**Exercise directions:** Scan the lines below for the string "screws". Reply with how many match, and no other words.

**Input data:**
---
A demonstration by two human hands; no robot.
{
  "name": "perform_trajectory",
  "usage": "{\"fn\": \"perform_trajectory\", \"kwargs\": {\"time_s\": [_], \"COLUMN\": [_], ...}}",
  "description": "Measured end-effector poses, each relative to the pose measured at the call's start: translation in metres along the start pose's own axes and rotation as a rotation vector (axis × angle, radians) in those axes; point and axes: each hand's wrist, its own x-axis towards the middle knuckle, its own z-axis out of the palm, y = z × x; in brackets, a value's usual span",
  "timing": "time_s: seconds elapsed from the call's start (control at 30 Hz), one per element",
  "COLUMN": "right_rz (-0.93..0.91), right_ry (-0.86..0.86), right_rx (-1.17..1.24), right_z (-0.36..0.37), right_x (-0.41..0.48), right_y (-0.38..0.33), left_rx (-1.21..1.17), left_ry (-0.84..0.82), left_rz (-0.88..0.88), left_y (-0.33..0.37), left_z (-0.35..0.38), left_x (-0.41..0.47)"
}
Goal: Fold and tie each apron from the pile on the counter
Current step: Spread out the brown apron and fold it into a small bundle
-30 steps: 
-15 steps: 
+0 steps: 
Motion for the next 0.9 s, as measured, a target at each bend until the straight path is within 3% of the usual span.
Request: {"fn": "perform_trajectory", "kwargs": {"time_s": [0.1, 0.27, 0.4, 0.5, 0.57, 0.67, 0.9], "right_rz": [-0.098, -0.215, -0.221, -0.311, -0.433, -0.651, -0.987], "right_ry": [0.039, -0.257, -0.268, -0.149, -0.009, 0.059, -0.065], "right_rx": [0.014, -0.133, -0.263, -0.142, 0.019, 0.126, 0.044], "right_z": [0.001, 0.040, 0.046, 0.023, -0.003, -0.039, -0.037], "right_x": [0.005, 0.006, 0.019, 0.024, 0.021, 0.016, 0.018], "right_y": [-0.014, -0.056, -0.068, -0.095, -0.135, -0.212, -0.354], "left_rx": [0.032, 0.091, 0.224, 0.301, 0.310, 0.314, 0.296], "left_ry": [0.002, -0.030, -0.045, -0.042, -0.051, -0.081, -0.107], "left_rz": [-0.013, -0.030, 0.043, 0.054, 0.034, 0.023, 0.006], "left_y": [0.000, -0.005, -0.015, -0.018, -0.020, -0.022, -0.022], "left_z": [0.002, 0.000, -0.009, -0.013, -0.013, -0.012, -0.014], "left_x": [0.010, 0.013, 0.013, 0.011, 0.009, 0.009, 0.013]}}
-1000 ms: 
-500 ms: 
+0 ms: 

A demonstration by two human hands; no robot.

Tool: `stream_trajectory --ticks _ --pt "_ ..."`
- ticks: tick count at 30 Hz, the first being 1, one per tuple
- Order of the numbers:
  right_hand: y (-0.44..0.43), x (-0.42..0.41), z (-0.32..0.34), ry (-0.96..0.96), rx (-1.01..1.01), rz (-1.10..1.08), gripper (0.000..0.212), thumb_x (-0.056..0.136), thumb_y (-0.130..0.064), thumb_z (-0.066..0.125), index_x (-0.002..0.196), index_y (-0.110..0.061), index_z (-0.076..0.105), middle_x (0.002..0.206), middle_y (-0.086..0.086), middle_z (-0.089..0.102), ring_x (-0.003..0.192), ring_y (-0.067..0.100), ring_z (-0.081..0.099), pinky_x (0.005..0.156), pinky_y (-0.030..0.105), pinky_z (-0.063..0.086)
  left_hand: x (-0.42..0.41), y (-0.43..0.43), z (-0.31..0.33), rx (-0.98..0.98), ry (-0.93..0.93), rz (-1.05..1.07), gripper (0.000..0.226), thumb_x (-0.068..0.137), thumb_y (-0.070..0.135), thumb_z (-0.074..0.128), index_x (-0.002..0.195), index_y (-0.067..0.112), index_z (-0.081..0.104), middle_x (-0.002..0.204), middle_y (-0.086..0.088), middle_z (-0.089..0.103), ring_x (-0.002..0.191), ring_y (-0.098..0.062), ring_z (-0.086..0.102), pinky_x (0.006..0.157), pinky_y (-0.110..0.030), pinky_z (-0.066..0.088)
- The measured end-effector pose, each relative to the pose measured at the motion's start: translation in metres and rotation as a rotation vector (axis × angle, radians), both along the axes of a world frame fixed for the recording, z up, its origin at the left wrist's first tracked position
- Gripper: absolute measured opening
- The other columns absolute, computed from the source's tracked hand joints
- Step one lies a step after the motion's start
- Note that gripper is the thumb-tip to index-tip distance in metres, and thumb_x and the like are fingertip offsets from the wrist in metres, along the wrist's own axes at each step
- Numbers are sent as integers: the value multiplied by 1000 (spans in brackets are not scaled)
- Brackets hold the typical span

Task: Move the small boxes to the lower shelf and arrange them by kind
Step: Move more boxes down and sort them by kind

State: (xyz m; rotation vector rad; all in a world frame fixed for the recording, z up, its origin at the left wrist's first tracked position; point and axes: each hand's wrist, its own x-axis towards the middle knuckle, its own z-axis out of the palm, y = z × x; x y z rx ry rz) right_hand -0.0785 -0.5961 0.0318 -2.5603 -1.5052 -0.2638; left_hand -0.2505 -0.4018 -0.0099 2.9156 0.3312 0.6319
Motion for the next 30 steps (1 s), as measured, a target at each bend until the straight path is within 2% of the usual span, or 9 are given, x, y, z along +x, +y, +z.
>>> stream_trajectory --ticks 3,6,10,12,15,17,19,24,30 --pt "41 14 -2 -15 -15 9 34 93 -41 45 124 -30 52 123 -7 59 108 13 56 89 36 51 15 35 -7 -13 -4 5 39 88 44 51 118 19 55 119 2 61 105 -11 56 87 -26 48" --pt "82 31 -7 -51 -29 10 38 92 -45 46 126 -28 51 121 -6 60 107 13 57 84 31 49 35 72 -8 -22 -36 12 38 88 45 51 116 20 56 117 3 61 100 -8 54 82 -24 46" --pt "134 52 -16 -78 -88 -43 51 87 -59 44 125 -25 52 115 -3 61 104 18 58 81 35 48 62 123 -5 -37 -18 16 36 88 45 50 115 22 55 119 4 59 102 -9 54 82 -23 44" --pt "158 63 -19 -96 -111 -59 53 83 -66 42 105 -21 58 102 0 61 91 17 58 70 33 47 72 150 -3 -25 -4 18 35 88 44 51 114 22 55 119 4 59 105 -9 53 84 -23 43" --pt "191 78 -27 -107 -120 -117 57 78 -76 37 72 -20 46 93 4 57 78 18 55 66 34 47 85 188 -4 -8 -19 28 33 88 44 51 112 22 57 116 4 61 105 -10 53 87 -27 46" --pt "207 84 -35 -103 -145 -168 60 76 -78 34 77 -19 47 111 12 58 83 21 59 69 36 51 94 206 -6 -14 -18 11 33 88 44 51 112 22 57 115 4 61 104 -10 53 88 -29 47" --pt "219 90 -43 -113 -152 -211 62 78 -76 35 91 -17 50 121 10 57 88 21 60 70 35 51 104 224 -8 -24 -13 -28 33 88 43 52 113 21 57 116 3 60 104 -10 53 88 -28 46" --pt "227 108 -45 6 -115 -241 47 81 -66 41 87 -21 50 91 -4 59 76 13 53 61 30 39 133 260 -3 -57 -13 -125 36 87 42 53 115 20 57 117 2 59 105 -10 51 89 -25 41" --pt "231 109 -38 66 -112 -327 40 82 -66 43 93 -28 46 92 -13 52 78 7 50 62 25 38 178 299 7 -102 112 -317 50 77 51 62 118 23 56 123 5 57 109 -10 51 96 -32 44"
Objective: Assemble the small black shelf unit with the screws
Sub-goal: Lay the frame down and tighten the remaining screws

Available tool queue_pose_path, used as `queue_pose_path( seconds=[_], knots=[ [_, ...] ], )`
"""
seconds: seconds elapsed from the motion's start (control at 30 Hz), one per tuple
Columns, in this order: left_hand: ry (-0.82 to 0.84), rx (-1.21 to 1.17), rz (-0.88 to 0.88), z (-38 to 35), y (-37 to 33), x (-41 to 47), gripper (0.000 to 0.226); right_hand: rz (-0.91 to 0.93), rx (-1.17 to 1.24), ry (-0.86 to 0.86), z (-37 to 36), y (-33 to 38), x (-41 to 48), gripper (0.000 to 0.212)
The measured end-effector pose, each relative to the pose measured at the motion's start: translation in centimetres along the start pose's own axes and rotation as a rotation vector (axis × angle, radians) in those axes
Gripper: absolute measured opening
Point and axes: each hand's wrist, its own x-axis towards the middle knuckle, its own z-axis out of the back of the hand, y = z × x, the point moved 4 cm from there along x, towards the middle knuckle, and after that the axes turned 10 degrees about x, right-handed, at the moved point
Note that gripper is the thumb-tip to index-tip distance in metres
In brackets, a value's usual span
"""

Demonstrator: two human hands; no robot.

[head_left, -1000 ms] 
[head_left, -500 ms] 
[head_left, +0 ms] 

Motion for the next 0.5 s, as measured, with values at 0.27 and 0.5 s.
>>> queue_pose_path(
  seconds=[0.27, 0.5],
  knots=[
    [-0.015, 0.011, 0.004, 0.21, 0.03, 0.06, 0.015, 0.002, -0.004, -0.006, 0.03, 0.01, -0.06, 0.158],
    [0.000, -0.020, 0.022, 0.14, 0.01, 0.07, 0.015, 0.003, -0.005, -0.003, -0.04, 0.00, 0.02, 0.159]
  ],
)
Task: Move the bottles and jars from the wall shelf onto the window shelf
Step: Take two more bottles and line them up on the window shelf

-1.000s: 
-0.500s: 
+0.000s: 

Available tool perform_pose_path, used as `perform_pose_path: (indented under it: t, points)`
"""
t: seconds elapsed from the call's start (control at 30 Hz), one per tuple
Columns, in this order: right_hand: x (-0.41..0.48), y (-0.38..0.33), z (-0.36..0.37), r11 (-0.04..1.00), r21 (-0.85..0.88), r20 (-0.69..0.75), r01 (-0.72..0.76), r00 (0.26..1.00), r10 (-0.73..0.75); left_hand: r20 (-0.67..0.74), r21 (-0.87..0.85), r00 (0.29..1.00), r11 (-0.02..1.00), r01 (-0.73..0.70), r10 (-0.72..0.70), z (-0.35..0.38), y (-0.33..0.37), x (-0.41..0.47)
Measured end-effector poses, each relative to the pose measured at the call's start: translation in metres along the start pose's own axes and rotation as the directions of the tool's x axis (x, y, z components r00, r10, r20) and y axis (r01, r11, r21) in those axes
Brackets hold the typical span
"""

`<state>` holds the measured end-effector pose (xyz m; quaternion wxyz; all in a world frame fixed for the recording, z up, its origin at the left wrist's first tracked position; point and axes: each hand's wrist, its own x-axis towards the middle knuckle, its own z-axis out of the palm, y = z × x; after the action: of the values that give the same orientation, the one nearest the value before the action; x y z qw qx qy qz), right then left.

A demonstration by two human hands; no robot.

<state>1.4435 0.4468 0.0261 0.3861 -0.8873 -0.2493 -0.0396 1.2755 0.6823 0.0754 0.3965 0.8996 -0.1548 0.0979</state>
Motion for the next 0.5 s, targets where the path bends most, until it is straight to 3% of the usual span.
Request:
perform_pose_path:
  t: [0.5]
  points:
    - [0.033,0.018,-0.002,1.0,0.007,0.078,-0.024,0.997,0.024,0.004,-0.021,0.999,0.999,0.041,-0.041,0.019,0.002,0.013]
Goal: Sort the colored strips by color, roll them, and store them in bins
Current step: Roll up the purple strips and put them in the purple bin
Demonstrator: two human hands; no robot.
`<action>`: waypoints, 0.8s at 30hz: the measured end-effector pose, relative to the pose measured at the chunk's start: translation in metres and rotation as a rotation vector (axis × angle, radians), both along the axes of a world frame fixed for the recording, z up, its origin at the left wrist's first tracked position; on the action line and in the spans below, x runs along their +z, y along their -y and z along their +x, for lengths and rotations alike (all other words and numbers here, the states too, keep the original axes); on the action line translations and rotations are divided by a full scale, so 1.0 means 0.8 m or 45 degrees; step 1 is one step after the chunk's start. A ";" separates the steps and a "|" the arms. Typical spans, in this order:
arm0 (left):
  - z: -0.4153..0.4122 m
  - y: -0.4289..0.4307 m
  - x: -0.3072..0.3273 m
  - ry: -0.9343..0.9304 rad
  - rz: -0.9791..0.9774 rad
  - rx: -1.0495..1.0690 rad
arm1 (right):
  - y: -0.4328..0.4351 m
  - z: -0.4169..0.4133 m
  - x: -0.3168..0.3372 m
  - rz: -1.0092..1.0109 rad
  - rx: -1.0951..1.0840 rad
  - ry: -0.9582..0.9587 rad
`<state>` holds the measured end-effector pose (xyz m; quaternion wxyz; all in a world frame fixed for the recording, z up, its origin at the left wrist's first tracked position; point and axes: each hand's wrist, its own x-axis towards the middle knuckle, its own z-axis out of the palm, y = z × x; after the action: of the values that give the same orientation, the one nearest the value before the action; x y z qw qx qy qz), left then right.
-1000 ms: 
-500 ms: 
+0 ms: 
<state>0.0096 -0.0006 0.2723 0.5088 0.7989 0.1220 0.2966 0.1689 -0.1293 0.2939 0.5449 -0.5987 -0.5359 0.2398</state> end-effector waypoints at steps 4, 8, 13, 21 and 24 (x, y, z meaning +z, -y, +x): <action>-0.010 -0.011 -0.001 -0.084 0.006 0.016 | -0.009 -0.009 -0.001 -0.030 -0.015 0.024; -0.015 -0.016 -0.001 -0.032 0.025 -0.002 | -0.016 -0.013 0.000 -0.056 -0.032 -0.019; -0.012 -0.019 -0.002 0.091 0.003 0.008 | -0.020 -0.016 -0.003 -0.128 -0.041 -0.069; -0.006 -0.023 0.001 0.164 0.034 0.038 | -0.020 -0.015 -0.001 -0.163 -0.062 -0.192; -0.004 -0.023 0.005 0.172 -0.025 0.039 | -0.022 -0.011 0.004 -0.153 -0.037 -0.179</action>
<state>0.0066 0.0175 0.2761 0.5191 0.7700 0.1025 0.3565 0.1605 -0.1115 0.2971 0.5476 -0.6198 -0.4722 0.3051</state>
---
**Response to the task:** 2